Position and orientation deviations (PODs), being affected by surface deviations, occur after parts are assembled, which directly affects the performance of mechanical products. Moreover, mechanical parts are generally assembled with multiple constraint planes, and the generated PODs are influenced by the type of positioning. Therefore, the PODs of multiple planes should be computed in the design stage according to the predicted surface deviations, to control the product performance. However, even though the POD computation of multiple planes has been researched, the effects of surface deviations and multiple types of positioning cannot be considered simultaneously. To address this problem, this study proposes a point-by-point-contact-based approach. The six-point positioning principle is employed to determine the possible number of contact points on each mating plane.
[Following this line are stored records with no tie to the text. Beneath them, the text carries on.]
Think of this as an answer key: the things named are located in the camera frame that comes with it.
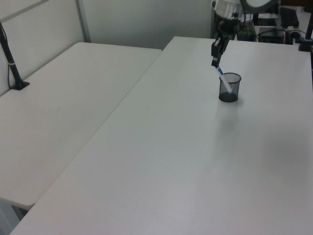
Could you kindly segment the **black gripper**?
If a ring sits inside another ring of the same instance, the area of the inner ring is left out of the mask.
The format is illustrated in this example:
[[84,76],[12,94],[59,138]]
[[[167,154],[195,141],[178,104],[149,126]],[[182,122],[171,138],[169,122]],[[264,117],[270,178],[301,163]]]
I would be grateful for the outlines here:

The surface deviations are modeled from the perspective of manufacturing errors. Furthermore, the contact points on each mating plane are determined successively using both the strategies of progressively approaching position and of the orientation and recursion of contact points. As a result, the PODs are acquired. The feasibility and usefulness of the proposed approach are verified through a case study. Herein, effects of surface deviations and multiple types of positioning on PODs are unified as contact point variations. Consequently, this approach is expected to assist with accurately controlling the POD influence on the performance of mechanical products in the design stage.